I assume that this web page will be updated to point out that PLAT.ONE will connect to HANA, and the other databases will be de-emphasized. Most likely SAP marketing is already at work changing the web page to say that PLAT.ONE works with SAP. However, PLAT.ONE did not need or connect to an SAP HANA database. And one should also notice that there is nothing here talking about PLAT.ONE connecting to any ERP system, for instance, S/4HANA. That is because IoT does not have anything to do with ERP systems. But SAP will need to superimposed S/4HANA into the mix so that the IoT data is in S/4HANA so the connection argument can be made.

As a researcher who is primarily dedicated to studying SAP, I find it unlikely that SAP will be able to do much with PLAT.ONE. SAP did not integrate BusinessObjects into BW as promised. It did not leverage SuccessFactors except for learning about Cloud/SaaS from them. It is not leveraging Ariba. It did not leverage several acquisitions in the CAD/CAM space and PLM space to do anything with its PLM solution. It did little with the Sybase acquisition. So, therefore, it seems more likely than not that SAP will not do much with PLAT.ONE.

What The Usual Suspects Say About Leonardo

The usual suspects of SAP consultants publishing material, Computer Weekly, Diginomica serving as repeating engines for SAP’s press packets present a positive viewpoint on Leonardo. None of these entities questioned anything that SAP wrote, and performed their duty to SAP admirably. They once again helped to create the echo chamber that SAP desires. SAPPHIRE 2017 is still pretty recent, so what will come next is a series of pro-Leonardo articles by consulting companies that see Leonardo as a way selling more consulting business. In one that is already published, all of SAP’s projections were accepted as true, and then some case studies were mentioned that intend to illustrate that companies are already using Leonardo to improve their business.

Exaggerated Claims on SAP Leonardo

Something like SAP Leonardo requires exaggerated claims. According to the SAP IoT Overview presentation, Harley Davidson is already using SAP’s IoT.

“Reduced production lead time for customized motorbikes from 21 days to 6 hours.”

No explanation is given how this was done. But one is supposed to accept it uncritically.

SAP has a video on The Port of Hamburg which provides very little information on what was done to the customer.

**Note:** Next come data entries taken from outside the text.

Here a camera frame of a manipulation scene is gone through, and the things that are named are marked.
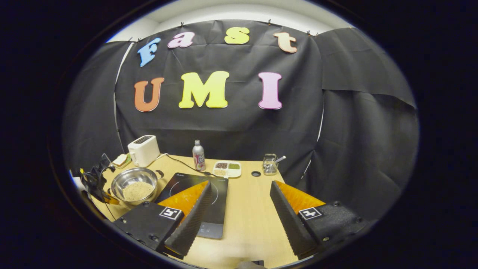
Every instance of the table surface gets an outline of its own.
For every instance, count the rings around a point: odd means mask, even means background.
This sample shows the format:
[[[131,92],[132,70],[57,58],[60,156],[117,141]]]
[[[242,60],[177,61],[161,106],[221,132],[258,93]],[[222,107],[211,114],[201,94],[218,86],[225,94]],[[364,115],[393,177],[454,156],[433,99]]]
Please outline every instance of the table surface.
[[[194,167],[192,157],[173,155],[171,157]],[[212,172],[217,161],[219,160],[206,159],[206,171]],[[269,196],[271,182],[273,180],[284,182],[282,176],[279,172],[273,176],[265,176],[262,171],[262,161],[237,162],[242,166],[242,174],[238,178],[229,178],[222,239],[197,236],[183,261],[210,269],[233,269],[244,260],[263,260],[266,268],[296,262],[297,256],[293,254]],[[105,171],[103,176],[107,183],[104,190],[107,191],[111,187],[111,182],[116,175],[134,167],[131,162],[123,169],[116,169],[114,173],[109,170]],[[153,171],[161,170],[164,173],[164,177],[158,180],[160,191],[176,172],[203,176],[167,156],[157,159],[147,168]],[[251,175],[253,171],[259,171],[261,175],[254,177]],[[110,213],[105,204],[93,200],[98,209],[110,221],[114,221],[111,214],[119,218],[130,210],[120,202],[119,205],[108,205]]]

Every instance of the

The following video is on digital farming is far better, as in at least some details of what was done are explained.

The problem with this video is that it covers a lot of different areas, IoT being just one.

Secondly, it seems to make the mistake of generalizing all technological advances in farming to SAP. In one scene the farmer is using a non-SAP system to measure the composition of feed. In another there is a digital readout on a combine – that is being sent to a central location (I assume). In another, there is a drone that is selectively dropping insect predators onto parts of a field where it has determined that there are pests.

How much of this is SAP software? Is SAP explaining what their software does in this video, or providing a documentary into new information technologies used in farming? SAP’s logo shows up at the end of the video, but it unclear why as nothing that was shown seems to have anything to do with SAP.

This is the IoT video of an Italian train operator named Trenitalia. The idea is first presented by the CIO of Trenitalia that its IoT strategy in improving predictive maintenance, by recording train data, is dependent upon HANA. However, according to this CIO, the amount of data collected on an annual basis will exceed 700 terabytes. If that is true, this data cannot be kept in HANA.

HANA for Big Data? or Big $$$$ Data?

HANA is the most expensive database you can purchase, and it is priced by GB (this is covered in the article The Secret to Not Talking About the Cost of HANA). And it also has the highest TCO due to rather obvious factors (immaturity, labor costs, cross-component requirements, etc.). Therefore for Trenitalia, the maintenance data may be housed in HANA for only the shortest of times, and then very quickly be migrated to a database with unlimited storage, or storage who’s price is not related to the size of the data. This will be challenging as, according to Trenitalia, roughly two terabytes of data per day will be collected. Because of this volume, I see a difficulty how HANA fits into to Trenitalia’s plans.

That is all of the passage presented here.